DATASET EXTRACT:
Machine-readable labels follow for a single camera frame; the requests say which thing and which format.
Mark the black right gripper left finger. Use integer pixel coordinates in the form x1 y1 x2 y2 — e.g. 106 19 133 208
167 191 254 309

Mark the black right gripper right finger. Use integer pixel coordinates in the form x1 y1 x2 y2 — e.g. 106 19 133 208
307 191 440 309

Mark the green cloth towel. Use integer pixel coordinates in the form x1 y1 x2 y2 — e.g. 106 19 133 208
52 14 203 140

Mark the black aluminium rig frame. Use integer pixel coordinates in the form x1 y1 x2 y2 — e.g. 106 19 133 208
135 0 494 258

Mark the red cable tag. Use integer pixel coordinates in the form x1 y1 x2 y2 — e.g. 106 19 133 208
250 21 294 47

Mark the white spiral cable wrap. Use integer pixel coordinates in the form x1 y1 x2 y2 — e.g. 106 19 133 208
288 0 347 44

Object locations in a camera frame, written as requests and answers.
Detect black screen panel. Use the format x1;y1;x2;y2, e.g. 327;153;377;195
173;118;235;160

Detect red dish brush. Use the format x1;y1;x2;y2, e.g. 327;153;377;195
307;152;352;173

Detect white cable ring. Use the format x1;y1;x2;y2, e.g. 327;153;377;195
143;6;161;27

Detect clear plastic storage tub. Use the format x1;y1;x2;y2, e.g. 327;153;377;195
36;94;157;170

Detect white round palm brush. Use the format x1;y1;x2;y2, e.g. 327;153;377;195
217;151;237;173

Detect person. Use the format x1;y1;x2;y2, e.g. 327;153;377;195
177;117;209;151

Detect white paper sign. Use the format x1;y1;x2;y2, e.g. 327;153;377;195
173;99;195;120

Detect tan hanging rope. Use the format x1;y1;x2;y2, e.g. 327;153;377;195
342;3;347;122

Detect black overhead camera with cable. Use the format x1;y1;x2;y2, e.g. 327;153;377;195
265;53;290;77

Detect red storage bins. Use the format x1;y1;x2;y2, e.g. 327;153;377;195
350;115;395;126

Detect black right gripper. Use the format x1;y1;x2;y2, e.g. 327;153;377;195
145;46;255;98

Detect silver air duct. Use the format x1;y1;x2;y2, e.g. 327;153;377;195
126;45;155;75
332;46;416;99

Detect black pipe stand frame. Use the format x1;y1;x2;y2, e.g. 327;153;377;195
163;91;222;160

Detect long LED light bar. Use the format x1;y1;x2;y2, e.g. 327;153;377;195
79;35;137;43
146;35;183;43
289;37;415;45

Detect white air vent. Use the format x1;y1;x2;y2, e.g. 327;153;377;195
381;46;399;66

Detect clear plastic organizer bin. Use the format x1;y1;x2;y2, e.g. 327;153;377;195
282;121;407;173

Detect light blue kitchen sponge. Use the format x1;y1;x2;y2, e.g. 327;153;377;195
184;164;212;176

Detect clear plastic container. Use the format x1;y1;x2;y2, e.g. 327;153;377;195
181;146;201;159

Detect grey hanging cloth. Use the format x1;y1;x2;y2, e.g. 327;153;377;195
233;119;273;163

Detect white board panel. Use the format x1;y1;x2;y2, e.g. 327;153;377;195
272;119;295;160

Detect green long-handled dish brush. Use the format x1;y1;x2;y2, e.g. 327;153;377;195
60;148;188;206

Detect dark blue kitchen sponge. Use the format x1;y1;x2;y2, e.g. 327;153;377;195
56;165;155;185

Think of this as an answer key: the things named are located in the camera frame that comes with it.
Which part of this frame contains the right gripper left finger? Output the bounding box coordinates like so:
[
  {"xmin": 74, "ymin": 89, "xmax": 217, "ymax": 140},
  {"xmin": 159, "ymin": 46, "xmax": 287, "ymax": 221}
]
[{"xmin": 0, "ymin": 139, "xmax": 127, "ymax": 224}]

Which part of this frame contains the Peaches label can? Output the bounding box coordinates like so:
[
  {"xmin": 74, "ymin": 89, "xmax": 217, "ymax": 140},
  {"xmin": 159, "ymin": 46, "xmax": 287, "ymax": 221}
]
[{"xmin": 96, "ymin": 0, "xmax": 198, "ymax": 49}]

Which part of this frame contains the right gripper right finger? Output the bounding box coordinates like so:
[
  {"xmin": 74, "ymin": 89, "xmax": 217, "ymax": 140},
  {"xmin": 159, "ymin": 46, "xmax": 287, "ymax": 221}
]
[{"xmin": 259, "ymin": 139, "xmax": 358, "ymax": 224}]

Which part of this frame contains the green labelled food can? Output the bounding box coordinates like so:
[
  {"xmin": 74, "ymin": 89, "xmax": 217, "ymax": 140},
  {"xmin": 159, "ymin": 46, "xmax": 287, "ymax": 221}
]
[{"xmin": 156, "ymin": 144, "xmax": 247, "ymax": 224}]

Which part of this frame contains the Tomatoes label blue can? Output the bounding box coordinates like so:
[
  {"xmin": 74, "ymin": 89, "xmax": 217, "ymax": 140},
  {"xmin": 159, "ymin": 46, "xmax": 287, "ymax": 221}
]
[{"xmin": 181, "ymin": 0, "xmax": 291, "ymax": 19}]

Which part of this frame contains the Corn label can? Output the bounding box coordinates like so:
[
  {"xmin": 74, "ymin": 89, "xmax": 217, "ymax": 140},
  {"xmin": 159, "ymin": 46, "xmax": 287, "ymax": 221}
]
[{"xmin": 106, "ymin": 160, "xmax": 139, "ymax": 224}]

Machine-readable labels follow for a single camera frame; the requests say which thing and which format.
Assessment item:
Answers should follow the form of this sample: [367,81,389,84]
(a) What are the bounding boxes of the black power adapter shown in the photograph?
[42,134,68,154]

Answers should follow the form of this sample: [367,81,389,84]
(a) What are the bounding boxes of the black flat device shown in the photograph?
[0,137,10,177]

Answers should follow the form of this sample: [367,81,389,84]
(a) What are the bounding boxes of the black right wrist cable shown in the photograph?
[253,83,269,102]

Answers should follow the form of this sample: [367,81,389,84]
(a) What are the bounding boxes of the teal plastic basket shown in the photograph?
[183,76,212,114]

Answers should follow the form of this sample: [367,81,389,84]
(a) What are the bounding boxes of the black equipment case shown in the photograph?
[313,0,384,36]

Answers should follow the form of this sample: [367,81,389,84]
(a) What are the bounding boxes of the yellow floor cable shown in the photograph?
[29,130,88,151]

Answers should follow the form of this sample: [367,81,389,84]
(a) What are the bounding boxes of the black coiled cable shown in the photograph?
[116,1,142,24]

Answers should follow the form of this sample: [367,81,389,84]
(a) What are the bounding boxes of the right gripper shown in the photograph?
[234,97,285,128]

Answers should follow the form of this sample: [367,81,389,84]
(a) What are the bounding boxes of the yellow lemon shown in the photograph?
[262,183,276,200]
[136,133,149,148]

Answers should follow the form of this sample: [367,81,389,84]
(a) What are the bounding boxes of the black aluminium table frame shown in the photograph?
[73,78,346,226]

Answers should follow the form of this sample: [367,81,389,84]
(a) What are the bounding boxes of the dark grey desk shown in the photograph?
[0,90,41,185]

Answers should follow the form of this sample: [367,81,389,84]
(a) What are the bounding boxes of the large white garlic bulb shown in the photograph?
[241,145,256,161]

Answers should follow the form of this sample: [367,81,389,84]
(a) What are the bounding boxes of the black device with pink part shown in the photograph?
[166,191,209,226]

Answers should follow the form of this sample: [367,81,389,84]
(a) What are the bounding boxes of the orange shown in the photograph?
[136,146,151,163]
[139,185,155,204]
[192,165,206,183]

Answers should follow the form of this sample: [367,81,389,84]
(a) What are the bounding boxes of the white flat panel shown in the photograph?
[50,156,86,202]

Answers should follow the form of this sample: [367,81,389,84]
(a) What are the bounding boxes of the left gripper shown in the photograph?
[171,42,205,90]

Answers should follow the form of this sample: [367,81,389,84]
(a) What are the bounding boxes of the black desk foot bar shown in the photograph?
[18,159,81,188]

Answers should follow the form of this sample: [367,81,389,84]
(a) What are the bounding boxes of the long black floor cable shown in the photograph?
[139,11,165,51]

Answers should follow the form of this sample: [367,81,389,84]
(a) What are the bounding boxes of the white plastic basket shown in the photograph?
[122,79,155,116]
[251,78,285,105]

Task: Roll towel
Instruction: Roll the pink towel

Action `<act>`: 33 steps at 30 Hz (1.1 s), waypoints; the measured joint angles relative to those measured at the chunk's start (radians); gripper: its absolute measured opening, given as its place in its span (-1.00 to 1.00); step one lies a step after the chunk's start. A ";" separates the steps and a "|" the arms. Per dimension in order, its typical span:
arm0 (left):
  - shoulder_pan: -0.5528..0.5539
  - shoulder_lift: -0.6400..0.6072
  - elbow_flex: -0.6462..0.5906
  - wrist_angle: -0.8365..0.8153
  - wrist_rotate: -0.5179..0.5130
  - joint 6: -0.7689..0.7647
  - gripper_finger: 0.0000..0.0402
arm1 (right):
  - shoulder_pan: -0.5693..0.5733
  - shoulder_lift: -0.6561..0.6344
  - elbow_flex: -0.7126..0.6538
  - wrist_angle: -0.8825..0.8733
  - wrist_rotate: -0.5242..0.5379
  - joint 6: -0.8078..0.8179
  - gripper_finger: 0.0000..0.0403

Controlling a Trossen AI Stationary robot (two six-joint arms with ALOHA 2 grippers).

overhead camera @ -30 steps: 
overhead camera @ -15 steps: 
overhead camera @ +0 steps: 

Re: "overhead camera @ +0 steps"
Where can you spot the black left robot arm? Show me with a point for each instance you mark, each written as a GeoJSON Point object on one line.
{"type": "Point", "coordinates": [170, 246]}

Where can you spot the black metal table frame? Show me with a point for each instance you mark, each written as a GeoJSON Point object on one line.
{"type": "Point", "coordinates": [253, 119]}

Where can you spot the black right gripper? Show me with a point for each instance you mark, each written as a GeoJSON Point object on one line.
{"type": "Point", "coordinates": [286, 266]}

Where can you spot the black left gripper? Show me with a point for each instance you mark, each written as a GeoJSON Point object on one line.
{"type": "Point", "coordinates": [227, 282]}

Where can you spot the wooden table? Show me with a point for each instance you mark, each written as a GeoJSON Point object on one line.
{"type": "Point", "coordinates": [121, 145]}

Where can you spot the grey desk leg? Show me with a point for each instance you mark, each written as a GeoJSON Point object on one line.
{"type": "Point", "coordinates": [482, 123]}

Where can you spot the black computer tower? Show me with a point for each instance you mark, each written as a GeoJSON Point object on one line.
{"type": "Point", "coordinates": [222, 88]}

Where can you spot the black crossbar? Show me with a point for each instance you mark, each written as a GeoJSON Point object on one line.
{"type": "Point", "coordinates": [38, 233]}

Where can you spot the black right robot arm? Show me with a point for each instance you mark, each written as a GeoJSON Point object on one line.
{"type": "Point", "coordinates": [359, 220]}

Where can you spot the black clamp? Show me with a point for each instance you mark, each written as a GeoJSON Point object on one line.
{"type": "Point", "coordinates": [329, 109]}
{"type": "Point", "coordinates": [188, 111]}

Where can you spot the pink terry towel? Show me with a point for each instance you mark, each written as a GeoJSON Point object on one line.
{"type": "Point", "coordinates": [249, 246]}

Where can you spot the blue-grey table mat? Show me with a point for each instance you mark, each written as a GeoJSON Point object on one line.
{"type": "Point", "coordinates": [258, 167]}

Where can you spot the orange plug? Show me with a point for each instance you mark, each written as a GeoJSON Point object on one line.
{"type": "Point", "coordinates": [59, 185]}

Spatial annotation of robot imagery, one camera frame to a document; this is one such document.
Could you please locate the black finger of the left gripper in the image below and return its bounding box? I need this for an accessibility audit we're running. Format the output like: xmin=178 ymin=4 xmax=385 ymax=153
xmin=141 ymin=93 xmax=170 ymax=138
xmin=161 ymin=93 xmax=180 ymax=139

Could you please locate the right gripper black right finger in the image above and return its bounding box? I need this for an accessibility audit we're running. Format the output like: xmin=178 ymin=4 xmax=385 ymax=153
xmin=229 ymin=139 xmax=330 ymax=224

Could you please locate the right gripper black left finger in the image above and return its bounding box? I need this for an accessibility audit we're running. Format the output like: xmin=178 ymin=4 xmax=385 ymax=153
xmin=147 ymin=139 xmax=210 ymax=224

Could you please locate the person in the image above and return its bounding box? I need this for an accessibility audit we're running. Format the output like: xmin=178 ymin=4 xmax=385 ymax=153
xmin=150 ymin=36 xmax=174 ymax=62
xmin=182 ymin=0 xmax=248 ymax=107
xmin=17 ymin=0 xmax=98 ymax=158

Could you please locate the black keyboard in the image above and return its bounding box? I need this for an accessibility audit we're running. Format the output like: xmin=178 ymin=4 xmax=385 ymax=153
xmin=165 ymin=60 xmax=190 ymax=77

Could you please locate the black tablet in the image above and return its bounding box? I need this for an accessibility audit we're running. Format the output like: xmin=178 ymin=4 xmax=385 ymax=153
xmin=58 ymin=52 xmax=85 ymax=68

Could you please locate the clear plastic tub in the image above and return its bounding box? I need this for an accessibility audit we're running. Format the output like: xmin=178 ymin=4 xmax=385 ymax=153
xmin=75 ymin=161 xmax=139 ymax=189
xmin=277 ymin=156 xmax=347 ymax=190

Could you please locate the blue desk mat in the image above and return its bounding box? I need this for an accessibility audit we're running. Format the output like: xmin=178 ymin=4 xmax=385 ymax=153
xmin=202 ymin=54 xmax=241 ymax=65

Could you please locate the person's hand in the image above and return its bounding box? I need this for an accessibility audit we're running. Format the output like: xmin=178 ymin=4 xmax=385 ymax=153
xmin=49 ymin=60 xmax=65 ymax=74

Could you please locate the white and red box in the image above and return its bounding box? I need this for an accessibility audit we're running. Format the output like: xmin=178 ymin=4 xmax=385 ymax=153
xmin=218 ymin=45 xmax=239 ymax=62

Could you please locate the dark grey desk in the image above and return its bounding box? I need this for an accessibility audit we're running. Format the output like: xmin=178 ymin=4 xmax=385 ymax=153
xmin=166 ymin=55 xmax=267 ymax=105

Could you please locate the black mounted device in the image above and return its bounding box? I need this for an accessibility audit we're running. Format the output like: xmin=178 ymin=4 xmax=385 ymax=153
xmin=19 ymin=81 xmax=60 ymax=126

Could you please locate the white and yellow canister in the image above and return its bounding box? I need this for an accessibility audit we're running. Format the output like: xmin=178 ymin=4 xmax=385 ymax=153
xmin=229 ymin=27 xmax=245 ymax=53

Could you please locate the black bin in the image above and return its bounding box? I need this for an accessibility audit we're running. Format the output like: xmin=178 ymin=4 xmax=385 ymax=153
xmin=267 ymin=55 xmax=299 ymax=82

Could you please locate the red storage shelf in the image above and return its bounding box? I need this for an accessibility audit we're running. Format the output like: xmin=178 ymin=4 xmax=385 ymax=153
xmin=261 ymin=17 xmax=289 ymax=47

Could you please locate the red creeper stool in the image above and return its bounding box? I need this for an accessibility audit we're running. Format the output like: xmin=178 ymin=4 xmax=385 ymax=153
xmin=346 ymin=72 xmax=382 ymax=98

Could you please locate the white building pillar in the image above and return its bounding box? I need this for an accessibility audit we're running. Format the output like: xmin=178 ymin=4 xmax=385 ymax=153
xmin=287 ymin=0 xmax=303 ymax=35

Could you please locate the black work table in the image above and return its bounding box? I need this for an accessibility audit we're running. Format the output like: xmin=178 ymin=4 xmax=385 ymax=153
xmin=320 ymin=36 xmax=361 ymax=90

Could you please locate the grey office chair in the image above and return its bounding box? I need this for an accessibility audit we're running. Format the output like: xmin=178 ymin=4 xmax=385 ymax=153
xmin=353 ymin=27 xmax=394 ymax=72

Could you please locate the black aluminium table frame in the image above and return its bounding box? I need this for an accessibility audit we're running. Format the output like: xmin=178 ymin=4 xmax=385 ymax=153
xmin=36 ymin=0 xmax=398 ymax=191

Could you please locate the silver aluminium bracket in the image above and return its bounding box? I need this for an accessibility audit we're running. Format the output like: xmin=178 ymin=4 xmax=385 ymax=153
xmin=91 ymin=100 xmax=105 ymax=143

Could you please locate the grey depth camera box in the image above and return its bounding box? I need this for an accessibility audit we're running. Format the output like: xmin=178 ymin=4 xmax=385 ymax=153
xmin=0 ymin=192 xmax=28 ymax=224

EXERCISE AIM:
For every line of the entries holding the string "steps", add one to a tally; give the final figure only.

RESULT OF THE EXERCISE:
5